TASK ITEM: Print the entries below exactly as they appear, from the first line up to and including the line with "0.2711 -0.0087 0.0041". Do not print any pictures.
-- PROVIDED RECORDS follows --
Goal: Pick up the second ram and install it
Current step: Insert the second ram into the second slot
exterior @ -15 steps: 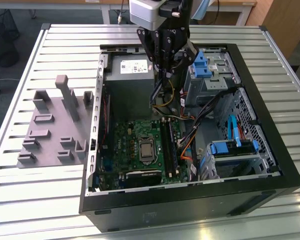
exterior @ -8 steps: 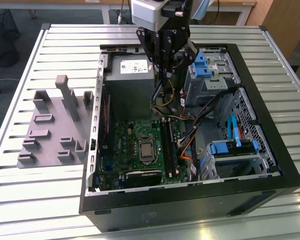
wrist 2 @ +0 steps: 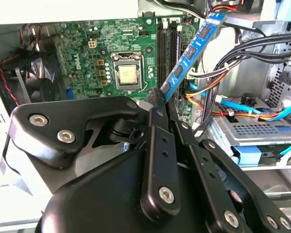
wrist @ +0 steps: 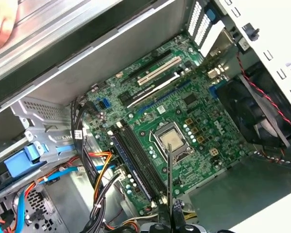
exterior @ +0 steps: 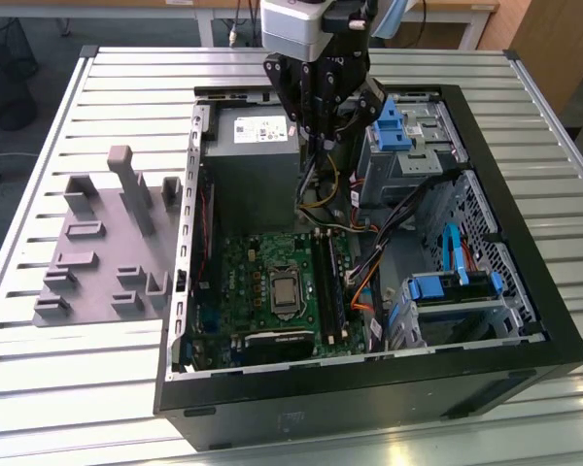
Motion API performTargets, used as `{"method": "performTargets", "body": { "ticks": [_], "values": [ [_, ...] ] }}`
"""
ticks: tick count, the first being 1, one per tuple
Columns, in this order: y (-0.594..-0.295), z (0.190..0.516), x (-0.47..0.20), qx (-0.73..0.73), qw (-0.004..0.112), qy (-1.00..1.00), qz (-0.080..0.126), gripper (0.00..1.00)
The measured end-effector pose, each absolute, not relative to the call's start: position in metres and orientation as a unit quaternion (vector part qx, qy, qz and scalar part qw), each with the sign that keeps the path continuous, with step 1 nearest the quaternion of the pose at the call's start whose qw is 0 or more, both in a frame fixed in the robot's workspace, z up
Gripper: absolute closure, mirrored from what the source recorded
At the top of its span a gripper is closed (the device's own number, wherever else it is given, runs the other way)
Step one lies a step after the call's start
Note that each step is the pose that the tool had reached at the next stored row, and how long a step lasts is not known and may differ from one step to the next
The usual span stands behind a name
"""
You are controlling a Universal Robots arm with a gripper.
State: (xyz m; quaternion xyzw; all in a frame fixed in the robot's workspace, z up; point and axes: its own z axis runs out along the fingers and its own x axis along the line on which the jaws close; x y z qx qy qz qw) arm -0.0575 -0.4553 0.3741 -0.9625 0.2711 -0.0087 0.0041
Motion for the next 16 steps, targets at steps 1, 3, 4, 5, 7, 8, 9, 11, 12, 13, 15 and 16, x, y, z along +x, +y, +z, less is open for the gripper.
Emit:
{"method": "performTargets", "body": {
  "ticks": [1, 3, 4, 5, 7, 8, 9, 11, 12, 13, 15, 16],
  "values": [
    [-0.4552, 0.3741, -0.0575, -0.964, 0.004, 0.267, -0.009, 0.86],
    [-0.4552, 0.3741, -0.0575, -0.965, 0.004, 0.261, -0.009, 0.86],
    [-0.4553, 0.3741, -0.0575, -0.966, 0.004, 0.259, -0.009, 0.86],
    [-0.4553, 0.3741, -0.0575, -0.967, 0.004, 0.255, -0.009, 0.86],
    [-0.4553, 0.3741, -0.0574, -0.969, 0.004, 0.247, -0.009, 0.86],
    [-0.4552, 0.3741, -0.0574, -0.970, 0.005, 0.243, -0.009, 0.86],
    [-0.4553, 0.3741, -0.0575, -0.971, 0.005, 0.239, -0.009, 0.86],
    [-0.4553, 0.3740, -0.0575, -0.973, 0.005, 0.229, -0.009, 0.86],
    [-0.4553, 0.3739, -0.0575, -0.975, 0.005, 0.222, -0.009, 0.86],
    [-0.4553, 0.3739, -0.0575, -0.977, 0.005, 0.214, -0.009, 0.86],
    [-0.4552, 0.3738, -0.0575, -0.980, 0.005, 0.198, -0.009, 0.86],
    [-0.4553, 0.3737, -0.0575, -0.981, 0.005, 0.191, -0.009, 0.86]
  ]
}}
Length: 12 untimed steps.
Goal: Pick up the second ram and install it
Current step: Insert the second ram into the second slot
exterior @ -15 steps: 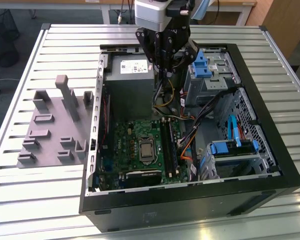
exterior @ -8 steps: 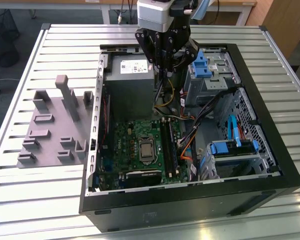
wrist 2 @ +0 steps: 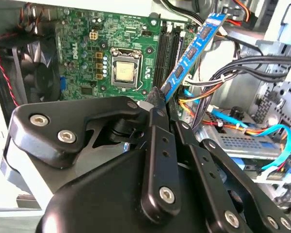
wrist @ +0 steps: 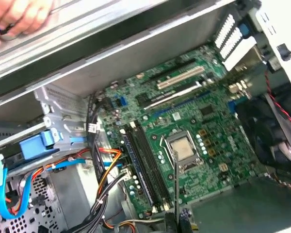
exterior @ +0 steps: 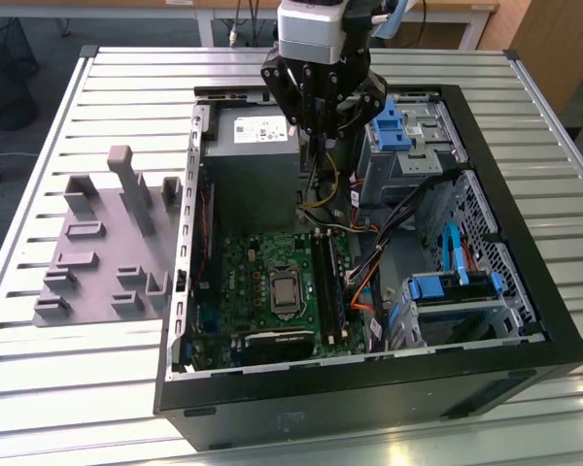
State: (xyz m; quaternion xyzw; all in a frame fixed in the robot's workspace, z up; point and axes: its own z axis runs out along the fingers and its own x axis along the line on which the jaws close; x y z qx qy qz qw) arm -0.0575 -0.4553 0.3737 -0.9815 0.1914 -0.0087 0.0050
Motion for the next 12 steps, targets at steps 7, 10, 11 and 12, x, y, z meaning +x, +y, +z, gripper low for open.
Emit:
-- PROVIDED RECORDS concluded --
RESPONSE:
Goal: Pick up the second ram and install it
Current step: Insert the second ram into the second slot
exterior @ -15 steps: 
exterior @ -8 steps: 
wrist 2 @ +0 steps: 
wrist @ +0 steps: 
exterior @ +0 steps: 
Motion API performTargets, used as `{"method": "performTargets", "body": { "ticks": [_], "values": [ [_, ...] ] }}`
"""
ticks: tick count, the first being 1, one per tuple
Columns, in this order: y (-0.594..-0.295), z (0.190..0.516), x (-0.47..0.20), qx (-0.73..0.73), qw (-0.004..0.112), qy (-1.00..1.00), qz (-0.080..0.126), gripper (0.00..1.00)
The measured end-effector pose, each absolute, not relative to the call's start: position in metres and orientation as a unit quaternion (vector part qx, qy, qz and scalar part qw), each with the sign that keeps the path continuous, with step 1 nearest the quaternion of the pose at the call's start whose qw is 0 or more, both in a frame fixed in the robot's workspace, z up
Gripper: absolute closure, mirrored from what the source recorded
At the top of its span a gripper is closed (the device's own number, wherever else it is given, runs the other way)
Step one lies a step after the call's start
Note that each step is the pose that the tool had reached at the next stored row, and how long a step lasts is not known and may differ from one step to the next
The usual span stands behind a name
"""
You are controlling a Universal Robots arm with a gripper.
State: (xyz m; quaternion xyzw; all in a frame fixed in the robot's workspace, z up; point and axes: its own z axis runs out along the fingers and its own x axis along the line on which the jaws close; x y z qx qy qz qw) arm -0.0575 -0.4553 0.3741 -0.9625 0.2711 -0.0087 0.0041

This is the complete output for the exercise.